### EXERCISE DETAILS
In the material below, find all lines with the string "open" and copy them.

::: DATA BELOW

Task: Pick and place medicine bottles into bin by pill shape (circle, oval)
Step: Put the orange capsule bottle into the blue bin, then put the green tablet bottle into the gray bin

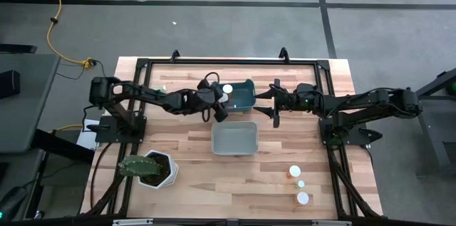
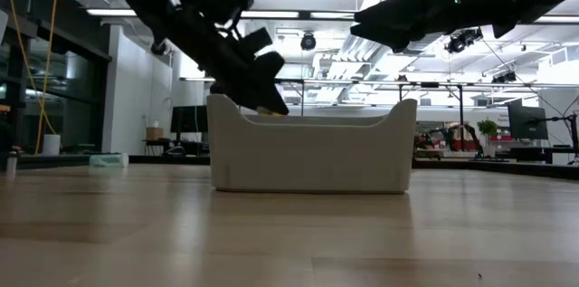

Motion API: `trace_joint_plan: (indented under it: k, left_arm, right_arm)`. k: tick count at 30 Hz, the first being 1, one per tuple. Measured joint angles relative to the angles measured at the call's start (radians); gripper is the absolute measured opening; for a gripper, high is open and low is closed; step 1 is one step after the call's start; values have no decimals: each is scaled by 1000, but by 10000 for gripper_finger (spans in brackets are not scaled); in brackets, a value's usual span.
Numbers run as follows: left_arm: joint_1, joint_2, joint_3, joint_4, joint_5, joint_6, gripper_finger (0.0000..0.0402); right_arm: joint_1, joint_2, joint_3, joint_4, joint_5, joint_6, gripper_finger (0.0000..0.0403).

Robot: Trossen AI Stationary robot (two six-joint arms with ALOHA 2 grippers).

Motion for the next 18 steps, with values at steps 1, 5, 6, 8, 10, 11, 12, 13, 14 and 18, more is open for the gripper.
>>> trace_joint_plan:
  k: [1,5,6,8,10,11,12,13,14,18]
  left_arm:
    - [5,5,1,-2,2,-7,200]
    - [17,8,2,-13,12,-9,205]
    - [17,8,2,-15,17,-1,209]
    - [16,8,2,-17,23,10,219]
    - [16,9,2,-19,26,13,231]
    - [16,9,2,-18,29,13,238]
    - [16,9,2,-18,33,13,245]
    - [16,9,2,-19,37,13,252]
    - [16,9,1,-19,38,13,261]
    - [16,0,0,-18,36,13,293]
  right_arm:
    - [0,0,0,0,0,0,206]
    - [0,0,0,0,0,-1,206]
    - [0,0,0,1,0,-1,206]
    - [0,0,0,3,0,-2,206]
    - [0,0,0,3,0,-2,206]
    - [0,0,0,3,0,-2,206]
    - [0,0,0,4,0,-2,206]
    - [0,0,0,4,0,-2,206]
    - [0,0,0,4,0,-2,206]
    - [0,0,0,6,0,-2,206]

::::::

### RESULT OF THIS EXERCISE
Motion API: `trace_joint_plan: (indented under it: k, left_arm, right_arm)`. k: tick count at 30 Hz, the first being 1, one per tuple. Measured joint angles relative to the angles measured at the call's start (radians); gripper is the absolute measured opening; for a gripper, high is open and low is closed; step 1 is one step after the call's start; values have no decimals: each is scaled by 1000, but by 10000 for gripper_finger (spans in brackets are not scaled); in brackets, a value's usual span.
Motion for the next 18 steps, with values at steps 1, 5, 6, 8, 10, 11, 12, 13, 14 and 18, more is open for the gripper.

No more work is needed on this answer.